● **INSTRUCTIONS FOR THE TASK**
The lines below should be written out again in full, exactly as they are.

● **Data extracted from a collection**
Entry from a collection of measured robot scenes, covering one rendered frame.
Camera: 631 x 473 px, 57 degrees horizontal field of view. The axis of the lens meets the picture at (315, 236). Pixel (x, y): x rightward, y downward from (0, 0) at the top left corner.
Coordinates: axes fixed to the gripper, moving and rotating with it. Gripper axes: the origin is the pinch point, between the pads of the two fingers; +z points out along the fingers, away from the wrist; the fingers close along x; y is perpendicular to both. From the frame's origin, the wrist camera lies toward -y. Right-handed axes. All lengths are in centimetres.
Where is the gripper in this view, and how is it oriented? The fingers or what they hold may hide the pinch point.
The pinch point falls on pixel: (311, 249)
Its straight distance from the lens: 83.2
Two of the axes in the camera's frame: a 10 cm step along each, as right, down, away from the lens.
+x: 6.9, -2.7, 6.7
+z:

● **EXERCISE RESULT**
Entry from a collection of measured robot scenes, covering one rendered frame.
Camera: 631 x 473 px, 57 degrees horizontal field of view. The axis of the lens meets the picture at (315, 236). Pixel (x, y): x rightward, y downward from (0, 0) at the top left corner.
Coordinates: axes fixed to the gripper, moving and rotating with it. Gripper axes: the origin is the pinch point, between the pads of the two fingers; +z points out along the fingers, away from the wrist; the fingers close along x; y is perpendicular to both. From the frame's origin, the wrist camera lies toward -y. Right-handed axes. All lengths are in centimetres.
Where is the gripper in this view, and how is it oriented? The fingers or what they hold may hide the pinch point.
The pinch point falls on pixel: (311, 249)
Its straight distance from the lens: 83.2
Two of the axes in the camera's frame: a 10 cm step along each, as right, down, away from the lens.
+x: 6.9, -2.7, 6.7
+z:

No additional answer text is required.